Menahan Diri dari mengucapkan kata-kata yang tidak senonoh, kasar, sumpah serapah, atau cercaan kepada siapapun, termasuk saat marah atau bercanda, adalah ajaran fundamental dalam Islam. Perintah untuk Menahan Diri ini menunjukkan betapa pentingnya menjaga lisan. Kata-kata kotor dan caci maki dapat merusak hati, menimbulkan permusuhan, dan menjauhkan dari akhlak mulia.
Al-Qur’an dan Sunnah Nabi Muhammad SAW melarang perkataan kotor dan caci maki. Nabi bersabda, “Bukanlah seorang mukmin orang yang suka mencaci, melaknat, berbuat kotor (dalam ucapan), dan berbuat keji.” Hadis ini menekankan bahwa dari ucapan buruk adalah ciri khas seorang mukmin sejati, sebuah nilai yang harus dijunjung tinggi.

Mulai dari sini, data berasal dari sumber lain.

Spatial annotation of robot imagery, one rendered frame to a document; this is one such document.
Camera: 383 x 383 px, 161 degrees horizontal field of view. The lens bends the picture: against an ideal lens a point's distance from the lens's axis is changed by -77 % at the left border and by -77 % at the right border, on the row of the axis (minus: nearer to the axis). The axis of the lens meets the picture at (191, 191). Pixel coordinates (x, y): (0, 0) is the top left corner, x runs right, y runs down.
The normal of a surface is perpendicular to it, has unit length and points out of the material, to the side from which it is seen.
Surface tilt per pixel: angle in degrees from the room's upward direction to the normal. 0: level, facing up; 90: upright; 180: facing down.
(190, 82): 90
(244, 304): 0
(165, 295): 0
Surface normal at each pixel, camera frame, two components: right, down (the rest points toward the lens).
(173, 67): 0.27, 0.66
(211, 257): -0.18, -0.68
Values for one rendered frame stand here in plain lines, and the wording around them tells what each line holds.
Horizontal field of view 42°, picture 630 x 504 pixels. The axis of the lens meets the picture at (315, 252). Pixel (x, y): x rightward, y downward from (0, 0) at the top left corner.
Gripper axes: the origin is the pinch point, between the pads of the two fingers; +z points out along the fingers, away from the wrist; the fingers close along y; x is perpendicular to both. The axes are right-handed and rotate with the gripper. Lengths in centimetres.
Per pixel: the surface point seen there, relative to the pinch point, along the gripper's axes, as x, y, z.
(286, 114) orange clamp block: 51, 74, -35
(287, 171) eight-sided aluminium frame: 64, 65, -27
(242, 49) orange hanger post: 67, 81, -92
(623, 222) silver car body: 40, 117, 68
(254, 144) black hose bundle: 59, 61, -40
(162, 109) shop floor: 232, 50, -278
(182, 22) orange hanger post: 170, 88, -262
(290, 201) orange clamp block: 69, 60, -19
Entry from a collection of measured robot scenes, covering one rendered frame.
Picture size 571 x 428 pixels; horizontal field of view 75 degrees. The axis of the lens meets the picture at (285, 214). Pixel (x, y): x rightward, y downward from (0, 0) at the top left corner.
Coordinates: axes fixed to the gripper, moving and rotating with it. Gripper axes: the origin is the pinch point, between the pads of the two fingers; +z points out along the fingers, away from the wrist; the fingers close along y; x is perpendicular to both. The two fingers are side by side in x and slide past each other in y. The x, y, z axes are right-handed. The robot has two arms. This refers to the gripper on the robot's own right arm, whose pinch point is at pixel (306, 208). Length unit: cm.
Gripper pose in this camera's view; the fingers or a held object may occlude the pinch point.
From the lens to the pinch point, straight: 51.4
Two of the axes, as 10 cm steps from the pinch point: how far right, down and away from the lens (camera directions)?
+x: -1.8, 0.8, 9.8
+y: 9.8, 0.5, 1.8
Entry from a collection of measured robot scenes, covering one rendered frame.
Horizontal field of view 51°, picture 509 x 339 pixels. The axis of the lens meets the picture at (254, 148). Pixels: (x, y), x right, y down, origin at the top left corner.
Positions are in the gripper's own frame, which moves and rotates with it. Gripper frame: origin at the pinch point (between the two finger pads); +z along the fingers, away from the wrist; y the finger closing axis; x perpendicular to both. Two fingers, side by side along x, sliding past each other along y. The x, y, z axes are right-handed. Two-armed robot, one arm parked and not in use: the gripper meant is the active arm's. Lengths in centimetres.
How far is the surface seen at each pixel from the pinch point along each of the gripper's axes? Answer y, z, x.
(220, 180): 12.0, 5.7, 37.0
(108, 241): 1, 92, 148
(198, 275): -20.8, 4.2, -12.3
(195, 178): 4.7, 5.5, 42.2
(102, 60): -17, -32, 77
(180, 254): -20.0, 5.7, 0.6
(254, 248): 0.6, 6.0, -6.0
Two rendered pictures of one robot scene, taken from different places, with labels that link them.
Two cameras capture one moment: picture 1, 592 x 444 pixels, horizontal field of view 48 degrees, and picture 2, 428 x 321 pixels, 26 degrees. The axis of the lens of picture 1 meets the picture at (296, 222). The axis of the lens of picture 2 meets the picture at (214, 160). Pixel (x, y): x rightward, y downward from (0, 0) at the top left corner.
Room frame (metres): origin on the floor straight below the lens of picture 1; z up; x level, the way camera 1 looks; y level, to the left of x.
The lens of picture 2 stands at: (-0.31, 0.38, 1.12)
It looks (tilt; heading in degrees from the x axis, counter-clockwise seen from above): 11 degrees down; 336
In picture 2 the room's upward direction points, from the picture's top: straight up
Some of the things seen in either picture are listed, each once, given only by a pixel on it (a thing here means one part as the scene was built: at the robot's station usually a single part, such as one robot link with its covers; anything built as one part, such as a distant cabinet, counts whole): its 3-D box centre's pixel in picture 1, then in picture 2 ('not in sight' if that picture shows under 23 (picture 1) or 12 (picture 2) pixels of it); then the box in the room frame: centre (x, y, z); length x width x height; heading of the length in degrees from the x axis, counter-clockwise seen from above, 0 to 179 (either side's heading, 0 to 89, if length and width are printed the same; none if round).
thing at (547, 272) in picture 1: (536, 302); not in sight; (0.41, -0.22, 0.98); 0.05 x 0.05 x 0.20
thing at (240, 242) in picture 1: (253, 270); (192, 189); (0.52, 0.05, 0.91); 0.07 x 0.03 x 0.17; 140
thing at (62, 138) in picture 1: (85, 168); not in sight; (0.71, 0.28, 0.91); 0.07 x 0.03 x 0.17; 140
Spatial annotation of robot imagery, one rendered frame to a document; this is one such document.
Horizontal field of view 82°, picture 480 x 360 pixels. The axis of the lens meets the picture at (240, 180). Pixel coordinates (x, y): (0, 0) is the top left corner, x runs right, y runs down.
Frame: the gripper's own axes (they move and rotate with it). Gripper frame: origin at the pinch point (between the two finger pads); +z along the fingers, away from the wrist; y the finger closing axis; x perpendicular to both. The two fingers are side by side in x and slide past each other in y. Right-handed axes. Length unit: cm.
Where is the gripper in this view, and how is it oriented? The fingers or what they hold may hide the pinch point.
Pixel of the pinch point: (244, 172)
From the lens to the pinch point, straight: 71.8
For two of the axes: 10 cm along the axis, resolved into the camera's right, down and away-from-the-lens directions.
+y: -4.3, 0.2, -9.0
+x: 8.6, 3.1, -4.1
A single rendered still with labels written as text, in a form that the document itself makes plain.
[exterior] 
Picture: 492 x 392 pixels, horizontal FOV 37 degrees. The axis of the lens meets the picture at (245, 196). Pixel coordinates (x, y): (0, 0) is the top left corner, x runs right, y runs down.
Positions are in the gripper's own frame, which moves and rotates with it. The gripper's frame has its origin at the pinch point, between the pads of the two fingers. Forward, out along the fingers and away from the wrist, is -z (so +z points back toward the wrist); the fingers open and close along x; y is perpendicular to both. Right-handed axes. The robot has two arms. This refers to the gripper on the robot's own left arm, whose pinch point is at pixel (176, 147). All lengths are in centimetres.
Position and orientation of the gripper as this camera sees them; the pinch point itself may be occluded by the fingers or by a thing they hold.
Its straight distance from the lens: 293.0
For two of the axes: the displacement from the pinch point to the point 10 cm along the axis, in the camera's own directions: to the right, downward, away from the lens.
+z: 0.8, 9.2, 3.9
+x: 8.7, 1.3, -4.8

Menahan Diri dari berkata kotor adalah bagian dari diri yang kuat. Di tengah emosi seperti marah atau frustrasi, godaan untuk melontarkan kata-kata kasar sangat besar. Namun, keteguhan hati untuk mengendalikan lisan adalah yang membuktikan komitmen seorang Muslim terhadap ajaran agamanya, sebuah perjuangan yang harus terus dilakukan.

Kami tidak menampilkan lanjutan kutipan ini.